**Exercise goal:**
Reproduce, exactly, the lines of the material below from the line containing "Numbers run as" through the line containing "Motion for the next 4", with both end lines included and nothing else.

(Beginning of Extracted material)

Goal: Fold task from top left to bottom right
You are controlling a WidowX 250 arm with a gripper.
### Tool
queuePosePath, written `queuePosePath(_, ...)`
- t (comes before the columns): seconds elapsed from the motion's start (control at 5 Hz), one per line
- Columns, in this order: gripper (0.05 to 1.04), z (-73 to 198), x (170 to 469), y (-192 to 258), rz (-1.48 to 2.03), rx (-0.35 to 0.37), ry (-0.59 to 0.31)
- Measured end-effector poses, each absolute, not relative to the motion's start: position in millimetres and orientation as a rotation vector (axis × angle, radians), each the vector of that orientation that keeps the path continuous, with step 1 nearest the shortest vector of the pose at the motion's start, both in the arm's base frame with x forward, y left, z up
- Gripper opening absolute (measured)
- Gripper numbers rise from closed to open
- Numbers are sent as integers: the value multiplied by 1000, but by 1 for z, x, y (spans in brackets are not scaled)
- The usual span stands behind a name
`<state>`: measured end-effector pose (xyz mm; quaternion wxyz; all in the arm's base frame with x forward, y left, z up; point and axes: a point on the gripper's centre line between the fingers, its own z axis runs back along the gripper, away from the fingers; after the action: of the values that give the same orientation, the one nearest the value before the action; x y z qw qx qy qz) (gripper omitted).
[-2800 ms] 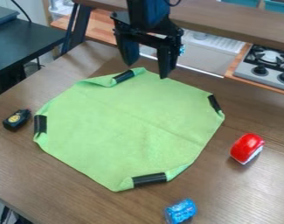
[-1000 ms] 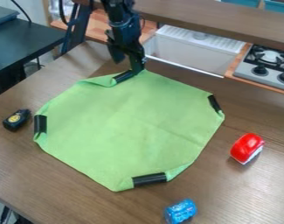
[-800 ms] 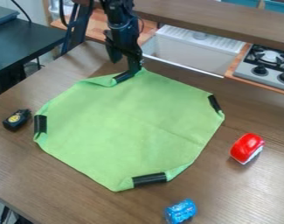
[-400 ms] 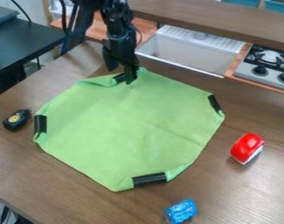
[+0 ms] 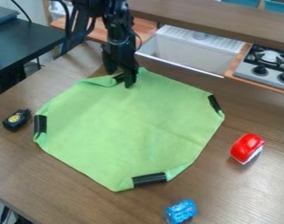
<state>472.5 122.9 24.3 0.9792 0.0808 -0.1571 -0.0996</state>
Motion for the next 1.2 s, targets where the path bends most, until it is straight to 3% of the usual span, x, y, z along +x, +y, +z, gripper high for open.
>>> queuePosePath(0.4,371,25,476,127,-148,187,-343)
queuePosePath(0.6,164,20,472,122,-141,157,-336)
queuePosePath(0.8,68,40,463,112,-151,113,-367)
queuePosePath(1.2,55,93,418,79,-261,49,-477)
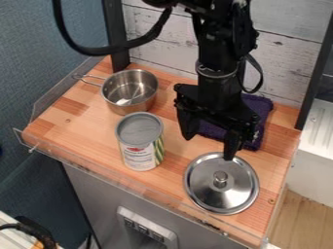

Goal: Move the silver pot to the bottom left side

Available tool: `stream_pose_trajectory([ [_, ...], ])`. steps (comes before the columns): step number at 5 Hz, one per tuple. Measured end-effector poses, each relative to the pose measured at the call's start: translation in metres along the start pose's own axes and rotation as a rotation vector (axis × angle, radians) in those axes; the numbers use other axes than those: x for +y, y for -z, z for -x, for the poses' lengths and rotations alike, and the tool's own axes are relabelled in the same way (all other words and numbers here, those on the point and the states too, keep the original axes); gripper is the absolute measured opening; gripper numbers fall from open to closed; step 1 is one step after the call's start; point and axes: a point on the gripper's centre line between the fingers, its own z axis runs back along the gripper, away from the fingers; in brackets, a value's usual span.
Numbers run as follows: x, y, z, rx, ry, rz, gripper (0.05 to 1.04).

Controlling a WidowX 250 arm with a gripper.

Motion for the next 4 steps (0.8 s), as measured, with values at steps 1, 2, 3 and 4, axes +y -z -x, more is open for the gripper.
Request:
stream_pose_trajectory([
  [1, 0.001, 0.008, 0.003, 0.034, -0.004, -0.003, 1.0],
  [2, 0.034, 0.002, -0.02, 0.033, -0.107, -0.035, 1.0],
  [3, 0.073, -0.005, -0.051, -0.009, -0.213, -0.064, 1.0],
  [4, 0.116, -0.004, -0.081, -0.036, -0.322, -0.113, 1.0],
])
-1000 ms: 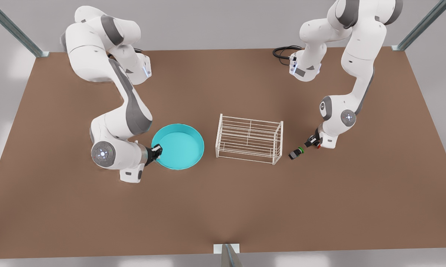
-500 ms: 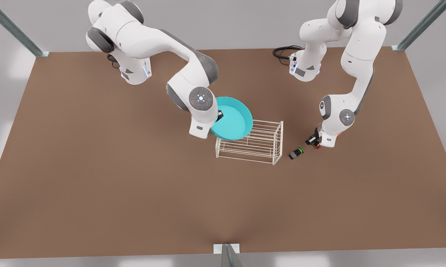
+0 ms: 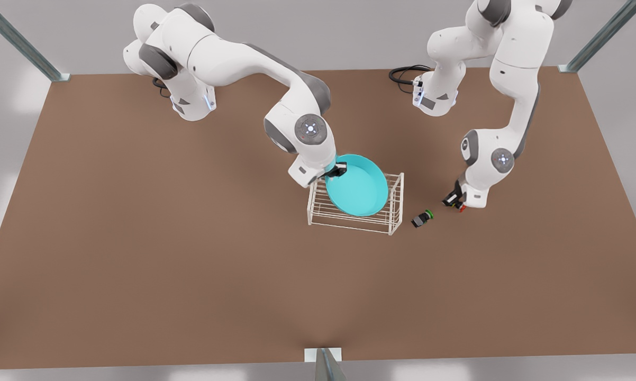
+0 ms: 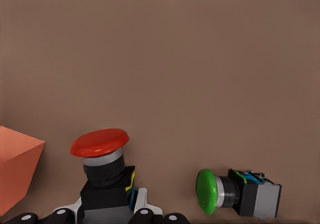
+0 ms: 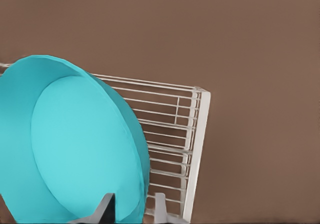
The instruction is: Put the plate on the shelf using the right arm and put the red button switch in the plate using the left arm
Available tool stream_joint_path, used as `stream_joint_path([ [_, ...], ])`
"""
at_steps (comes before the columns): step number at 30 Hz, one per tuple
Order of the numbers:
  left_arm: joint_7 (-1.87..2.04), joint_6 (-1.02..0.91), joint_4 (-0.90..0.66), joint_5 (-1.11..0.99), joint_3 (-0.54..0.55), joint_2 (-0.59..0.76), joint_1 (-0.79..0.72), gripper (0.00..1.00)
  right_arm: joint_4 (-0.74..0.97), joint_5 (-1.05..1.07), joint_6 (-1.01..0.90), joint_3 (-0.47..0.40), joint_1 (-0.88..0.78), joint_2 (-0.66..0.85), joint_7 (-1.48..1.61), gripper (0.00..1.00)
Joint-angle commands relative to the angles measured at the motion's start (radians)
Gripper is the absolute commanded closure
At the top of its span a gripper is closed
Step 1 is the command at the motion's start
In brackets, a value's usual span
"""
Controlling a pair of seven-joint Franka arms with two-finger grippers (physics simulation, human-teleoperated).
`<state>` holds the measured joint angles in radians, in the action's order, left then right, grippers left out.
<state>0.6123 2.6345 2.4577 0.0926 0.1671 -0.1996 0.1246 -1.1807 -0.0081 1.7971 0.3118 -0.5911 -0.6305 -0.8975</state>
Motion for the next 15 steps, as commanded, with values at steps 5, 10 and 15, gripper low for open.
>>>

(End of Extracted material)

**Exercise answer:**
Numbers run as follows: x, y, z, rx, ry, rz, gripper (0.05 to 1.04).

Controlling a WidowX 250 arm with a gripper.

Motion for the next 4 steps (0.8 s), as measured, with values at steps 1, 2, 3 and 4, axes +y -z -x, more is open for the gripper.

What has been written here completes the answer.